First, you must define what you want to measure and create metrics for the elements you desire to focus on. Perhaps this will come from inefficiencies you already see within your company, or maybe you don’t even know where to begin. WFO software solves this issue by collecting the necessary data so that you and your employees can work smarter and increase productivity in all areas.

So how do you know if WFO software is the right move for your organization? Let’s look at a few essential elements of  WFO software to set your sights on what to look for.

WFO software must first be easy to use or have a user-friendly interface. That means the interface must be intuitive and provide easy access to the metrics you need to track.

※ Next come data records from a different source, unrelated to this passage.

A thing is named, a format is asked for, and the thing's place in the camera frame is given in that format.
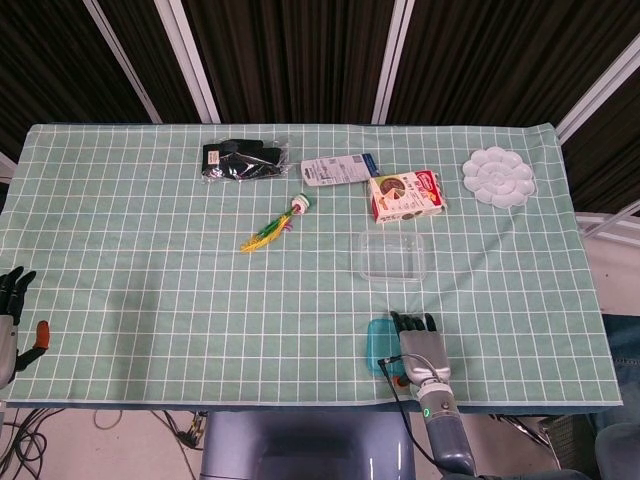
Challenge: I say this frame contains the yellow green feather shuttlecock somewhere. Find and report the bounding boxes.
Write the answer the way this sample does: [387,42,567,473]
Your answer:
[240,193,313,255]

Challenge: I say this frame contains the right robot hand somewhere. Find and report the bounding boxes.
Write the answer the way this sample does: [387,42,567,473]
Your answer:
[390,310,454,389]

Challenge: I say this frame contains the clear plastic container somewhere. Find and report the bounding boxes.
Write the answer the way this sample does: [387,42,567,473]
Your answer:
[356,229,426,284]

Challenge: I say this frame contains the green white checked tablecloth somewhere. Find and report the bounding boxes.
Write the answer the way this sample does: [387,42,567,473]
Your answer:
[0,122,624,409]

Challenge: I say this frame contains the white metal frame post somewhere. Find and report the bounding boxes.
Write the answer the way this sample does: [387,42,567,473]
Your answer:
[82,0,164,125]
[372,0,412,125]
[554,35,640,144]
[153,0,222,125]

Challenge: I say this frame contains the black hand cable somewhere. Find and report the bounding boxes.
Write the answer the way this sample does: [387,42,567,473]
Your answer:
[377,353,444,469]

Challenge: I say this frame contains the yellow black floor cables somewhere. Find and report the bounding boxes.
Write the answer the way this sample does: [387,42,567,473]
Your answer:
[159,409,209,451]

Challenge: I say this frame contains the grey blue robot torso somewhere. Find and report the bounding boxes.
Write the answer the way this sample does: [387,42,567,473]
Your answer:
[199,410,416,480]

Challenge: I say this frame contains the white flower paint palette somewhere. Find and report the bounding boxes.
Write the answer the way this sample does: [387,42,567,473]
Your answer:
[461,146,535,210]

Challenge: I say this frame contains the black gloves in plastic bag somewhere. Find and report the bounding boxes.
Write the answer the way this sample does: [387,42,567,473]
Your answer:
[201,135,292,185]

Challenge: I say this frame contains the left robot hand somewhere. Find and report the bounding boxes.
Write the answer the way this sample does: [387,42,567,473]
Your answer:
[0,266,52,389]

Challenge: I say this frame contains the blister pack with card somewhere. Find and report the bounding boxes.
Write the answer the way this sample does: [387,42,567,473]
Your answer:
[299,152,380,189]

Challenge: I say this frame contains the black floor cable bundle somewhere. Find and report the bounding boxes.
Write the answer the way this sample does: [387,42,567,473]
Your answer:
[0,407,66,480]

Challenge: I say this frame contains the blue denim trouser leg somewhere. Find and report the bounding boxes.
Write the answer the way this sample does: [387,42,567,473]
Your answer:
[602,312,640,396]

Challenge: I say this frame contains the blue plastic container lid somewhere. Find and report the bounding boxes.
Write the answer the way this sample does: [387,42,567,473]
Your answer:
[366,316,406,381]

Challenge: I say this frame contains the dark brown curtain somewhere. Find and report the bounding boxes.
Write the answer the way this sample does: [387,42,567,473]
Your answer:
[0,0,640,214]

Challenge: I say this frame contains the red white snack carton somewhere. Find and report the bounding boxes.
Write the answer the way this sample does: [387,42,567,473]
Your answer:
[368,169,448,225]

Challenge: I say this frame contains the chrome wire frame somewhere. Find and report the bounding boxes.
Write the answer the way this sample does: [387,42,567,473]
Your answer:
[492,413,596,451]

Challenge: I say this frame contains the white metal rod stand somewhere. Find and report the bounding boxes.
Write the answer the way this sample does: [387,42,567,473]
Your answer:
[574,201,640,241]

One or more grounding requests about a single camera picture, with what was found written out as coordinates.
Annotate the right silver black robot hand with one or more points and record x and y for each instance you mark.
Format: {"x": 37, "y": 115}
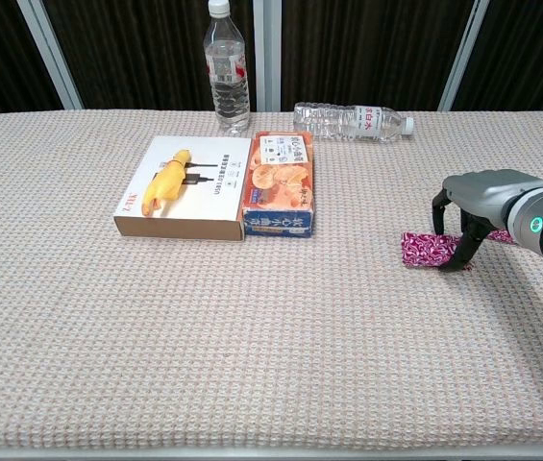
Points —
{"x": 487, "y": 194}

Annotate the yellow rubber chicken toy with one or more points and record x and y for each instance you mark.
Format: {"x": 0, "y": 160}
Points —
{"x": 167, "y": 182}

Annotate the clear water bottle lying flat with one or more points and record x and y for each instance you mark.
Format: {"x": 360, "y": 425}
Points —
{"x": 348, "y": 122}

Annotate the upright clear water bottle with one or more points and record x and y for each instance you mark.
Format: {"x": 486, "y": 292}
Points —
{"x": 227, "y": 72}

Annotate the orange blue snack box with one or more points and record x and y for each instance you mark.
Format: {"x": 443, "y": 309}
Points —
{"x": 278, "y": 182}

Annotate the beige waffle tablecloth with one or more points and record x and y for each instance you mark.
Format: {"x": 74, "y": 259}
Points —
{"x": 252, "y": 336}

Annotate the grey aluminium partition post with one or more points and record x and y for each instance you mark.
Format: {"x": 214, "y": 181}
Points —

While some websites rank or “score” these software programs, a more beneficial exercise highlights key software features and calibrates how those features may complement business opportunities. Here are a few popular features that should align with your key business outcomes:

  • Report creation and management: Report-outs must be accessible and potentially integrated across all business verticals. Having visibility into data that’s more important to your business allows for greater insights, accountability, and ensures different departments can stay on the same page across the board. The historical record is also essential, especially when it comes to an annual review and big decision-making processes.
  • Budgeting & Forecasting: As businesses develop, they become more complex. That means budgeting becomes more complex too. Utilizing tools to take the guesswork out of forecasting is key to increasing profitability.
  • Performance Management Interfaces: Performance management requires intuitive analytical tools to glean insights on the relationship between individual performance and business KPIs.
  • Time & Attendance: Attendance software is necessary for businesses to have a central place to schedule, forecast, and track employee hours and overtime. Some of the latest technologies, like Volan’s even allows for automatic rostering and attendance.
  • Employee Lifecycle and Skills Tracking: If employers want to prioritize helping employees advance in their skill sets and careers data tracking will play a crucial role in this process. Upskilling is often more cost-effective than acquiring new talent. Diagnosing trends for how businesses develop talent is a critical business analytic. Having data on best-performing employees takes the guesswork out of who to promote and who needs better training or different placement within an organization.
  • Employee/Business Integrations: Analyzing employee skill and business performance overlaps is important. This analysis typology reveals where to upskill workers, acquire new talent, or reallocate resources.
  • Quality Management: Gauge how individual performance across critical metrics aligns with the quality of products and services that your customers have come to expect.


Conclusion

Workforce optimization is a broad concept—but it can’t be overlooked in a market climate that’s becoming more competitive by the day. At its core, WFO is a set of operational strategies and practices that improve both individual and organizational-level efficiencies and productivity. Every organization has its unique set of problems to solve and that’s why having the key data to assess will allow companies to build custom solutions and strategies. Instead of relying on industry standards or outdated methodologies, managers can begin to optimize productivity, deal with supply chain issues, improve customer experience, employee retention, and allocate resources in a timely and cost-effective way.

By defining the employee and organizational metrics that matter most, businesses can tailor strategies to key outcomes. The benefits of a sound workforce optimization strategy are clear.